7. Multiple pregnancies are frequently regarded as “high risk.”

Repeated pregnancies raise the risk of preterm labor, uneven growth, high blood pressure, diabetes, preeclampsia, and other “high-risk” pregnancy problems. But, if you are pregnant with multiples, your doctor will closely monitor your pregnancy and will frequently urge regular ultrasounds and checkups.

8. Multiple births typically occur at 37 weeks or earlier.

Why? An earlier due date reduces the chance of stillbirth and other difficulties in pregnancies involving multiples. And you need not worry about a protracted delivery: According to research, the typical birth interval between twins is approximately 15 minutes.

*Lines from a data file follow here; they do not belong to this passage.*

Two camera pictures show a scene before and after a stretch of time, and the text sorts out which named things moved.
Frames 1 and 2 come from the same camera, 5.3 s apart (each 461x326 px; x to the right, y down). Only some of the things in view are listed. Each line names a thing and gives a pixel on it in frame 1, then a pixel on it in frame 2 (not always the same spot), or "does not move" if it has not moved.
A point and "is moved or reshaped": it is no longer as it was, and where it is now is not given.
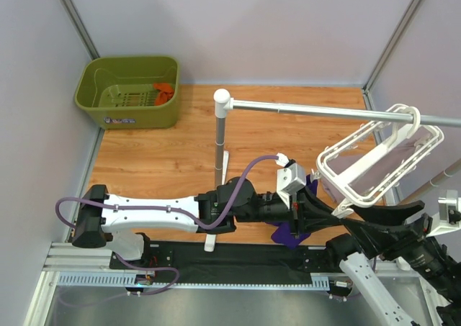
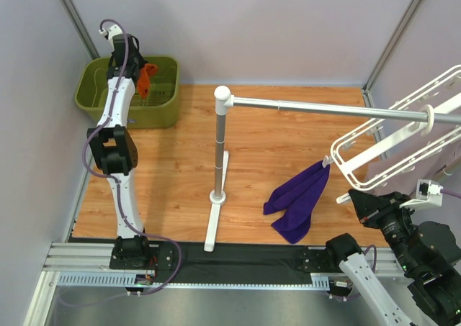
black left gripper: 299,213 -> 135,65
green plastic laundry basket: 124,92 does not move
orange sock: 165,91 -> 143,81
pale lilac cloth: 346,176 -> 405,183
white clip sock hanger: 367,164 is moved or reshaped
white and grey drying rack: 223,104 does not move
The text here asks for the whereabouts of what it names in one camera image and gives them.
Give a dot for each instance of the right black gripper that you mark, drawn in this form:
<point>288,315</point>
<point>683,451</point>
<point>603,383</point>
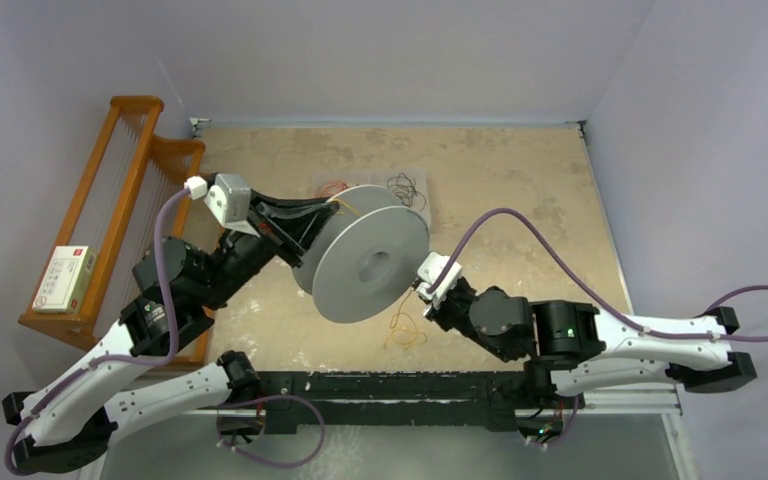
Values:
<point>437,313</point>

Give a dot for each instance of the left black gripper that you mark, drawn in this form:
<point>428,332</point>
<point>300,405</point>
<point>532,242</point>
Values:
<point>306,216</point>

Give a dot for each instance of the grey cable spool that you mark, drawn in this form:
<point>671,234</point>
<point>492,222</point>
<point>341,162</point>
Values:
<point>366,256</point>

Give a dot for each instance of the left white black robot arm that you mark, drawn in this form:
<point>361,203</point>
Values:
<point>91,407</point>

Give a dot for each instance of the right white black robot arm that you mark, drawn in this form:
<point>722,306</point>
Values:
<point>572,347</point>

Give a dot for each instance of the clear plastic compartment tray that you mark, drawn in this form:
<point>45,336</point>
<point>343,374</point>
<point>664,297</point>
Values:
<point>408,185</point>

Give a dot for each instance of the orange wooden rack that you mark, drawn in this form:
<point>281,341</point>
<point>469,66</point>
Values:
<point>130,173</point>

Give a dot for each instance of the white red cardboard box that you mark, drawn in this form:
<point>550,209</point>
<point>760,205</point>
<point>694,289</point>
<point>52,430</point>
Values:
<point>65,280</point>

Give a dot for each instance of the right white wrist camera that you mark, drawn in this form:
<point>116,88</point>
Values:
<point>435,278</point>

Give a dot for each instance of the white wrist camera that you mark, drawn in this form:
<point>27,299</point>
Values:
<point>435,278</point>
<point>227,197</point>

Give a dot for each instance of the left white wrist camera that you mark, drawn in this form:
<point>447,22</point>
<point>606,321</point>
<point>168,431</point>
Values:
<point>227,197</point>

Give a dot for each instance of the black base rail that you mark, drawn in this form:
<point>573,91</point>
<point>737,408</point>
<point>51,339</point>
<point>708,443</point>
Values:
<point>498,401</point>

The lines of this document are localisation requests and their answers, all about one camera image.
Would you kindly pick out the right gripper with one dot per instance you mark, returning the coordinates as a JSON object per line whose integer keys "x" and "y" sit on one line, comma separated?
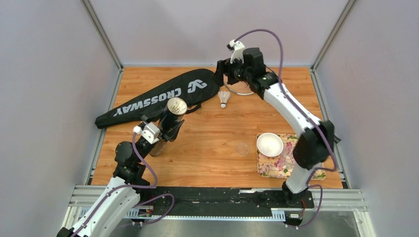
{"x": 224, "y": 66}

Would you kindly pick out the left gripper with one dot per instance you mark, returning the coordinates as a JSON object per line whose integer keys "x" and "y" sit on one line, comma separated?
{"x": 170, "y": 134}

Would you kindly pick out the black shuttlecock tube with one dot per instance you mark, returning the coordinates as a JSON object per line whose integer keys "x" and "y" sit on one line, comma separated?
{"x": 169, "y": 125}

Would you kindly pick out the white feather shuttlecock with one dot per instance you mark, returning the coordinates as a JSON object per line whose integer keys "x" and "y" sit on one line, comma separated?
{"x": 224, "y": 97}

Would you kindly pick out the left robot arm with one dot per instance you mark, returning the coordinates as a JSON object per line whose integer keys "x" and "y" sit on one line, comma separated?
{"x": 132, "y": 177}

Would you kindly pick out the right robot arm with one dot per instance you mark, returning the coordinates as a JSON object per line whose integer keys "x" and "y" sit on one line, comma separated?
{"x": 315, "y": 137}

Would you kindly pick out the silver badminton racket left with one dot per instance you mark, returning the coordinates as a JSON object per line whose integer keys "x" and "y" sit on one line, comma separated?
{"x": 240, "y": 88}

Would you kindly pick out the silver badminton racket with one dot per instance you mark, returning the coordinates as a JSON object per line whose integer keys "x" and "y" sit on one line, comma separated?
{"x": 240, "y": 88}
{"x": 336, "y": 139}

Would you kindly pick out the silver badminton racket right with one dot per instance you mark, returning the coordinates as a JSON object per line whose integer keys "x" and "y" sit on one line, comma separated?
{"x": 336, "y": 139}

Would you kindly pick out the black Crossway racket bag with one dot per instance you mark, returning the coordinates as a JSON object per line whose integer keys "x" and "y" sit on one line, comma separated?
{"x": 194, "y": 87}

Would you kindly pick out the clear plastic tube lid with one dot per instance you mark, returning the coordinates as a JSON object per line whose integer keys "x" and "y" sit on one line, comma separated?
{"x": 242, "y": 149}

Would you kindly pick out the white bowl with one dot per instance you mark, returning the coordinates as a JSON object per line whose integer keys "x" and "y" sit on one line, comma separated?
{"x": 269, "y": 144}

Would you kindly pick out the floral tray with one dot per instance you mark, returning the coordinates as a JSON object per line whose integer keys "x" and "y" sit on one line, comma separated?
{"x": 280, "y": 166}

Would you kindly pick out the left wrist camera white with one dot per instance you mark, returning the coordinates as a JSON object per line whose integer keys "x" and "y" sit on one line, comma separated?
{"x": 148, "y": 131}

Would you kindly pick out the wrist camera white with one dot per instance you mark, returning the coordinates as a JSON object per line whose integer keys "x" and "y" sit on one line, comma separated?
{"x": 148, "y": 131}
{"x": 237, "y": 48}

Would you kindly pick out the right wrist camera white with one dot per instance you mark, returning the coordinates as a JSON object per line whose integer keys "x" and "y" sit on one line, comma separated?
{"x": 237, "y": 48}

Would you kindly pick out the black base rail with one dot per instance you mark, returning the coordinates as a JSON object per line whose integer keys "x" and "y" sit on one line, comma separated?
{"x": 221, "y": 202}

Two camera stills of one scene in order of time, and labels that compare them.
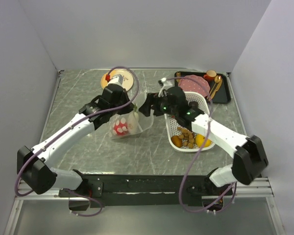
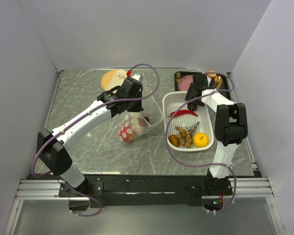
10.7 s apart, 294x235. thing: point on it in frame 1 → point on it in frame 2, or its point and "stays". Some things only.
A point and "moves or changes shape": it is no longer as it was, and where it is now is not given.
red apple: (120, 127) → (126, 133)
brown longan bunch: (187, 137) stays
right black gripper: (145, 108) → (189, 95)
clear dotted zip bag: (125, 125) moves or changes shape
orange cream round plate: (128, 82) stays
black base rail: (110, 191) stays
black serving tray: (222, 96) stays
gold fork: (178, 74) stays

9. With multiples, you are more likely to have a C-section.

Most multiple pregnancies result in C-section births, particularly when there are triplets or more. Nonetheless, you may be a candidate for a vaginal delivery if both of your twins are positioned with their heads down. Your doctor may also think about a natural birth if Baby A is head down and Baby B is breech, as long as they are both about the same size. Occasionally, one twin is delivered vaginally while the other is delivered through C-section, especially when Baby B displays signs of distress.

10. In the womb, multiples socialize with one another.

A charming fact regarding multiples is as follows: Five sets of twins were the subject of a groundbreaking study published in PLOS one. Using ultrasound equipment, specialists established that the twins were physically contacting one another. “We believe that movements intended at the co-twin are not unintentional: twin fetuses execute movements aimed at the co-twin as early as the 14th week of gestation,” said the study.

11. Parents of twins are more likely to be tall and consume dairy products.

In the Journal of Reproductive Medicine study, researchers determined that the average height of birthing parents carrying multiples (in this case, twins or triplets) was 5 feet, 5 inches “. In contrast, the average height of American women is 5′ 3.75 “.

A further study by the same research group, also published in the Journal of Reproductive Medicine, found that birthing parents who consume animal products (particularly dairy) are five times more likely to give birth to multiples than vegan birthing parents.

12. Multiples may be absorbed during gestation.

20–30% of multifetal births are affected by “vanishing twin syndrome,” which may seem macabre. As one baby ceases to develop, it is typically absorbed back into the uterus. Most circumstances occur before the clinician hears the baby’s heartbeat.